With its back up against the wall in vast stretches of northern and eastern Syria, the army has used an ever expanding list of weapons to keep the rebels at bay and give its air force a much needed rest.
The Syrian government has been caught deploying short and medium range Scud missiles on numerous occasions in the last several months but it is perhaps the formation of all-female, pro-Assad battalions that demonstrates the government’s nervousness and increasing despair.
Armed with assault rifles and dressed in military uniforms, dozens of Syrian women have been filmed this month marching in a military base near the city of Homs, chanting the infamous slogan that has dominated Syria after four decades of Assad family rule: “With our blood and our soul we protect you, Bashar.”

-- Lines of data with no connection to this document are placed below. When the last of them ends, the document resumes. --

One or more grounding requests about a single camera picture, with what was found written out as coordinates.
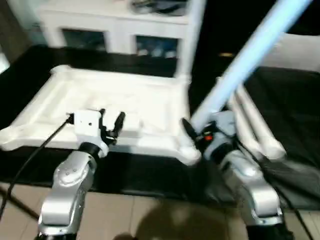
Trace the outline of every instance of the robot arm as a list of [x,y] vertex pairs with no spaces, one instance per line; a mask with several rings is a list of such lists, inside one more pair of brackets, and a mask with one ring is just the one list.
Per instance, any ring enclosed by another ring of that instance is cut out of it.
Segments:
[[214,113],[197,134],[190,123],[183,126],[207,161],[214,161],[232,191],[250,240],[293,240],[287,230],[275,189],[259,165],[236,146],[232,111]]
[[74,113],[74,129],[79,143],[54,171],[52,190],[43,202],[38,221],[39,240],[75,240],[80,227],[85,197],[91,188],[97,161],[107,156],[123,127],[121,112],[108,130],[102,124],[101,111],[80,110]]

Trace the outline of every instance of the black cable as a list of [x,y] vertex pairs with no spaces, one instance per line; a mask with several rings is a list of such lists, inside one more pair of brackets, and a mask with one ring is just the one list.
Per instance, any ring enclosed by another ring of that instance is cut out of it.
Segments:
[[[217,125],[215,126],[215,129],[218,130],[220,133],[222,133],[223,135],[225,135],[227,138],[233,139],[233,136],[230,136],[229,134],[227,134],[226,132],[224,132],[222,129],[220,129]],[[282,196],[282,198],[286,201],[288,207],[294,212],[296,218],[298,219],[298,221],[300,222],[300,224],[302,225],[305,233],[307,234],[308,238],[310,240],[314,240],[314,238],[312,237],[305,221],[303,220],[300,212],[294,207],[294,205],[292,204],[292,202],[289,200],[289,198],[284,194],[284,192],[282,190],[280,190],[278,187],[274,186],[270,179],[272,179],[272,177],[270,177],[270,175],[268,174],[268,171],[266,171],[265,167],[263,166],[263,164],[255,157],[255,155],[236,137],[235,138],[236,142],[244,149],[248,152],[248,154],[250,154],[250,156],[252,157],[252,159],[259,165],[263,176],[265,178],[265,180],[274,188],[274,190],[280,195]]]
[[1,203],[1,207],[0,207],[0,222],[2,219],[2,216],[5,212],[5,208],[6,208],[6,204],[8,199],[11,198],[11,194],[12,194],[12,190],[15,186],[15,184],[17,183],[18,178],[20,177],[21,173],[23,172],[23,170],[26,168],[26,166],[33,160],[33,158],[64,128],[64,126],[68,123],[73,123],[73,114],[70,115],[70,117],[64,121],[63,124],[61,124],[60,127],[58,127],[57,130],[55,130],[55,132],[53,134],[51,134],[51,136],[49,136],[47,138],[47,140],[45,140],[41,146],[39,146],[30,156],[29,158],[24,162],[24,164],[22,165],[22,167],[20,167],[19,171],[16,173],[16,175],[14,176],[13,180],[10,182],[9,188],[6,192],[6,195],[3,197],[2,199],[2,203]]

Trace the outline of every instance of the black table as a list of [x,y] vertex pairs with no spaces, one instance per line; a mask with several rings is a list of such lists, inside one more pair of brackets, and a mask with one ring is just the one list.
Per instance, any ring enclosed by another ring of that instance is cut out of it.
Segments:
[[[204,99],[215,84],[215,78],[223,73],[230,61],[228,58],[213,57],[211,66],[195,67],[189,89],[191,112]],[[0,75],[1,129],[10,125],[44,85],[50,77],[50,69],[61,64],[81,69],[172,77],[176,61],[34,46]],[[320,163],[320,131],[317,132],[320,108],[317,108],[316,102],[319,100],[319,74],[260,68],[248,81],[247,89],[276,138],[284,145],[289,158],[305,165],[311,164],[311,161]],[[303,102],[298,101],[297,90]],[[33,149],[21,147],[10,152],[0,151],[0,181],[10,181]],[[51,186],[56,166],[69,153],[65,149],[44,149],[24,171],[19,183]],[[320,209],[320,203],[313,195],[280,180],[275,184],[287,192],[296,207]],[[187,167],[177,159],[158,156],[111,152],[99,162],[91,190],[223,206],[234,204],[232,194],[213,162],[201,161]]]

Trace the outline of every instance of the blue tube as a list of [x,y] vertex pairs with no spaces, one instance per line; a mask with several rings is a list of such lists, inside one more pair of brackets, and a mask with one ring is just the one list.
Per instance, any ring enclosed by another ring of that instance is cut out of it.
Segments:
[[223,108],[237,87],[248,79],[278,38],[297,21],[311,2],[312,0],[276,2],[221,76],[222,79],[212,88],[192,116],[192,126],[198,133],[207,124],[210,114]]

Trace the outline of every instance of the white tray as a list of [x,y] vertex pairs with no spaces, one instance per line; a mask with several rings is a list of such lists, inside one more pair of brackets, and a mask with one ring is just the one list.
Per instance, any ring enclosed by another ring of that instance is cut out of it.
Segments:
[[[40,146],[80,109],[106,109],[103,123],[112,129],[126,113],[122,133],[111,151],[168,156],[193,164],[199,152],[183,137],[181,118],[189,118],[186,79],[75,69],[60,65],[14,122],[0,131],[0,147]],[[76,149],[74,126],[67,125],[47,145]]]

The women are nominally a part of the National Defense Army, a popular militia supportive of the regime that has been built up with Iranian assistance.
With Syrian troops stretched to the breaking point across a country of 23 million people, the National Defense Army provides Assad with a valuable service: guarding checkpoints; defending loyalist neighborhoods from violence and acting as an unofficial police force to ensure that order is restored.

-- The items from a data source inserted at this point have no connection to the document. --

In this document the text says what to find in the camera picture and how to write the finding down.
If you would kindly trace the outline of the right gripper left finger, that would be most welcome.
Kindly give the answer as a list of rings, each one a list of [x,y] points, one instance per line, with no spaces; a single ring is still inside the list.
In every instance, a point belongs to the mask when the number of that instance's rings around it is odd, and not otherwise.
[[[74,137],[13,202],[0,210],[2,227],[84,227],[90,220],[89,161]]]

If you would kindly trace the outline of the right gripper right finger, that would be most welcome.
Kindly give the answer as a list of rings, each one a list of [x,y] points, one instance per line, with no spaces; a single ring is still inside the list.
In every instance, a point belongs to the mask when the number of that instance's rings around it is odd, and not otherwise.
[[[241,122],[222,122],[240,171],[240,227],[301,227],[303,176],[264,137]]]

The female brigade, supposedly named the “Lionesses for National Defense,” perform a similar role in areas of Homs that suffered brutal massacres and bombings from Syrian troops and Shabiha militiamen. The women are already out in full force, conducting patrols and manning checkpoints in certain parts of the city — shocking a number of residents who normally don’t see women dressed in army fatigues and brandishing guns in a combat zone.
How effective the militia will be in performing its job, and how long it will last, remains to be seen. Those who work in the militia are volunteers and many of them are older than those found in the army and security forces. But the fact that the Syrian government is asking ordinary civilians to check cars and defend districts is a big hint that they are pressed for more bodies, whether or not they can fight or not.
At this point in the conflict, effectiveness may not matter much for a government that desperately needs to take some of the weight of battlefield stress off of the army’s neck. But the National Defense Army, projected to reach 10,000 men and women, may not give Assad the advantage for a while. Any edge that can be gained from arming civilians who are supportive of the regime will be offset once the rebel Free Syrian Army starts targeting them in ambushes and raids. Far from creating another layer of security for his regime, the Syrian leader is simply giving his opponents a new, and vulnerable, set of targets.